● Activity
Transcribe every line of the material below exactly, leaving out the pictures.

● Recorded information

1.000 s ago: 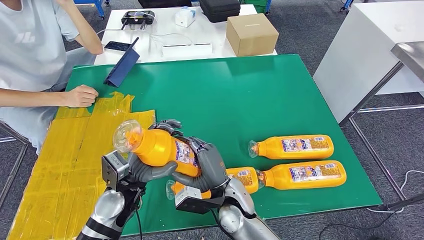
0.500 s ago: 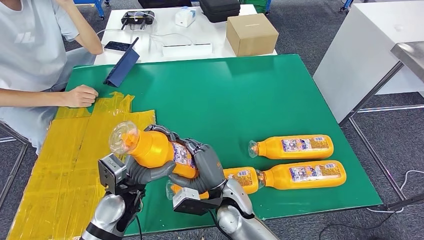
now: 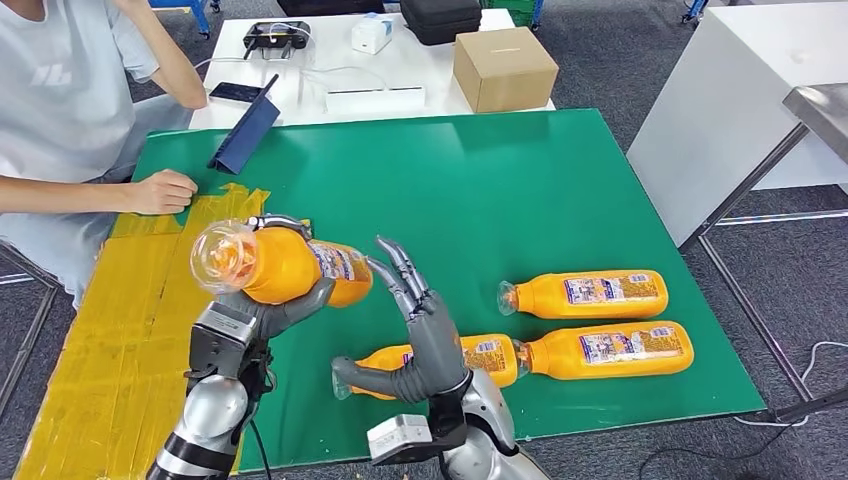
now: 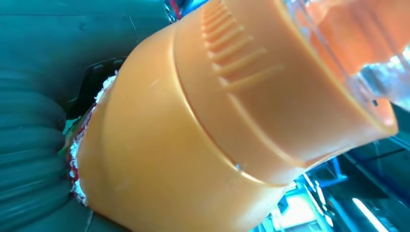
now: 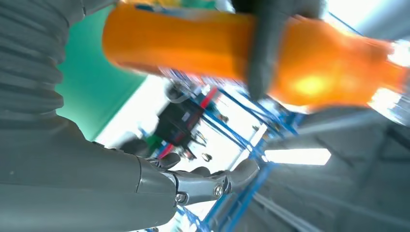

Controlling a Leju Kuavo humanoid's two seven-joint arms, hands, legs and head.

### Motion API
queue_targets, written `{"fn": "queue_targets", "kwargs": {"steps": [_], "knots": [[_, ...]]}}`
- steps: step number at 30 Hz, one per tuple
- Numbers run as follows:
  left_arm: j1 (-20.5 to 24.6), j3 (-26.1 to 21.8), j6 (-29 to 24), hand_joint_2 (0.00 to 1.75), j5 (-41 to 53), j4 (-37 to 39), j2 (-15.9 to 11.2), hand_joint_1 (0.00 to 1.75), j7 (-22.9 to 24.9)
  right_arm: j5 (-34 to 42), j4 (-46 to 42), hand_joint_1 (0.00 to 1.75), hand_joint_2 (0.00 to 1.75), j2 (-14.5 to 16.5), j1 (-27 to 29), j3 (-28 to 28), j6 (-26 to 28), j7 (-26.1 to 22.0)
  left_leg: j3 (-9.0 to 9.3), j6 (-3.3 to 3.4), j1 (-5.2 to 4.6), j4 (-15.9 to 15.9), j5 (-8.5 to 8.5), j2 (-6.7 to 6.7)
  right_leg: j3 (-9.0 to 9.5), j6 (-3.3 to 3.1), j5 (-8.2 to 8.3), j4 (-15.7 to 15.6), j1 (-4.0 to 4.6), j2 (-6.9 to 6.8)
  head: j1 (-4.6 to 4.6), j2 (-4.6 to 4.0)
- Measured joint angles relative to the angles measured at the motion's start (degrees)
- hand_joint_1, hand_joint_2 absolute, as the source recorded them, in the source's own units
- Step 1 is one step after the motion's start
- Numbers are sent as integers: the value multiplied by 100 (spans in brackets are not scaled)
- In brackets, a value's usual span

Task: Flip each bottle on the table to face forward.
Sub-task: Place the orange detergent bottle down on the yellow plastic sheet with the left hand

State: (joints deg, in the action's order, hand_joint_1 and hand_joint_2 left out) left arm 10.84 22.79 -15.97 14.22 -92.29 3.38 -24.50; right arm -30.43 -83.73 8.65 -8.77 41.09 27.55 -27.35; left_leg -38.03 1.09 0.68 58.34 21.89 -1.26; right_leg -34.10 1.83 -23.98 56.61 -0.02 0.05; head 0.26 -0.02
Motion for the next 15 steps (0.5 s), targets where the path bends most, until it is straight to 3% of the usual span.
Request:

● Result below
1.000 s ago: 
0.500 s ago: 
now: 
now: 
now: 

Controlling a Leju Kuavo humanoid's two seven-joint arms, hands, legs and head.

### Motion API
queue_targets, written `{"fn": "queue_targets", "kwargs": {"steps": [_], "knots": [[_, ...]]}}`
- steps: step number at 30 Hz, one per tuple
- Numbers run as follows:
  left_arm: j1 (-20.5 to 24.6), j3 (-26.1 to 21.8), j6 (-29 to 24), hand_joint_2 (0.00 to 1.75), j5 (-41 to 53), j4 (-37 to 39), j2 (-15.9 to 11.2), hand_joint_1 (0.00 to 1.75), j7 (-22.9 to 24.9)
  right_arm: j5 (-34 to 42), j4 (-46 to 42), hand_joint_1 (0.00 to 1.75), hand_joint_2 (0.00 to 1.75), j2 (-14.5 to 16.5), j1 (-27 to 29), j3 (-28 to 28), j6 (-26 to 28), j7 (-26.1 to 22.0)
  left_leg: j3 (-9.0 to 9.3), j6 (-3.3 to 3.4), j1 (-5.2 to 4.6), j4 (-15.9 to 15.9), j5 (-8.5 to 8.5), j2 (-6.7 to 6.7)
  right_leg: j3 (-9.0 to 9.5), j6 (-3.3 to 3.1), j5 (-8.2 to 8.3), j4 (-15.7 to 15.6), j1 (-4.0 to 4.6), j2 (-6.9 to 6.8)
  head: j1 (-4.6 to 4.6), j2 (-4.6 to 4.0)
- Measured joint angles relative to the angles measured at the motion's start (degrees)
- hand_joint_1, hand_joint_2 absolute, as the source recorded them, in the source's own units
- Step 1 is one step after the motion's start
- Numbers are sent as integers: the value multiplied by 100 (spans in brackets are not scaled)
- In brackets, a value's usual span

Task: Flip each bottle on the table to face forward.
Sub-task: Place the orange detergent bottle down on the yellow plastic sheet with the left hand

State: (joints deg, in the action's order, hand_joint_1 and hand_joint_2 left out) left arm 10.84 22.79 -15.97 14.22 -92.29 3.38 -24.50; right arm -30.43 -83.73 8.65 -8.77 41.09 27.55 -27.35; left_leg -38.03 1.09 0.68 58.34 21.89 -1.26; right_leg -34.10 1.83 -23.98 56.61 -0.02 0.05; head 0.26 -0.02
Motion for the next 15 steps (0.5 s), targets where the path bends most, until it is straight to 3% of the usual span.
Request:

The exercise is fully answered.